If you are running a moderately loaded Skyline instance/s in a cloud environment over time you probably will experience some performance degradation. These incidents are generally (and in almost all cases related) to:

  • A noisy neighbour on the host machine on which the Skyline VM instances runs, which introduces iowait and resource limiting on host/resources which is divided and distributed between all the users of those resources.
  • An actual issue on the host, disk I/O, memory allocation failure, swap, etc, etc
  • Or you are just trying to do too much on the host on which you are running Skyline on.

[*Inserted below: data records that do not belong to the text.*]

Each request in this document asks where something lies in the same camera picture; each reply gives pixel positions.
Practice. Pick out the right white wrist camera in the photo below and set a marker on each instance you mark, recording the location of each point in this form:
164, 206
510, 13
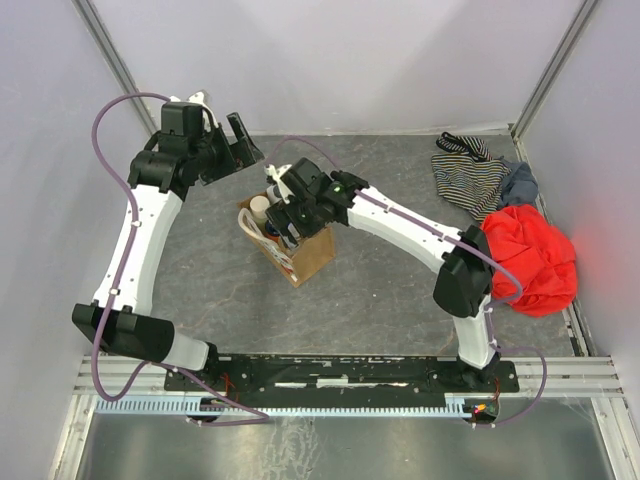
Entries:
275, 176

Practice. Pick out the blue cable duct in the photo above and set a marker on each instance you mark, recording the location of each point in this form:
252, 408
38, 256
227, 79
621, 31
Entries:
192, 405

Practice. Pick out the canvas tote bag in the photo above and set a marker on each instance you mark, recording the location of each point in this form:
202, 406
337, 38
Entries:
297, 265

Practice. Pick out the cream cap bottle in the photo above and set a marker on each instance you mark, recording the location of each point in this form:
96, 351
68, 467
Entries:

Hopefully you are monitoring the machine/VM on which you run Skyline with Skyline, if not install telegraf and start monitoring it!

Key Skyline performance metrics and things to check if you are experiencing issues are:

  • skyline.<host>.analyzer.runtime
  • CPU user, CPU iowait, CPU steal
  • disk io write_time
  • Using swap (although you swap should always be disabled)
  • The roomba runtime in /var/log/skyline/horizon.log
  • Check that Transparent huge pages is disabled and has not been accidentally re-enabled on you kernel. Check with cat /sys/kernel/mm/transparent_hugepage/enabled and it should be set to always madvise [never]. If it is not, use echo never > /sys/kernel/mm/transparent_hugepage/enabled to disable and restart Redis.
  • redis INFO specifically rdb_last_bgsave_time_sec
  • redis INFO commandstats specifically usec_per_call stats in the case of Skyline the following samples are normal times for an instances handling between 1500 to 3000 metrics (with everything running on the Skyline VM, Redis, MariaDB, Graphite, etc)
# Commandstats
cmdstat_mget:calls=3879,usec=66793268,usec_per_call=17219.20
cmdstat_smembers:calls=747026,usec=175273317,usec_per_call=234.63
cmdstat_sunionstore:calls=687,usec=855735,usec_per_call=1245.61
cmdstat_hgetall:calls=9518,usec=5108903,usec_per_call=536.76
# Commandstats
cmdstat_mget:calls=238831,usec=16884528653,usec_per_call=70696.55
cmdstat_smembers:calls=75653989,usec=24095897878,usec_per_call=318.50
cmdstat_sunionstore:calls=118861,usec=242901100,usec_per_call=2043.57
cmdstat_hgetall:calls=1324879,usec=2020767640,usec_per_call=1525.25

If you are experiencing very high usec_per_call times on the above metrics (much higher than the examples above) you probably have an IO problem

The good news is that Skyline is very robust and runs in a degraded state OK, analyzer may take 3 minutes to get through a single analysis run, but it still works fine, it may failover into waterfall alerting and albeit it will probably be much more chatty about its own metrics, but it will carry on running. Don’t panic and just methodically try and determine where and what the bad actor is.

Often just opening an issue with your service provider will get your issue resolved, unless your are just doing too much on the machine in which case just scale Skyline.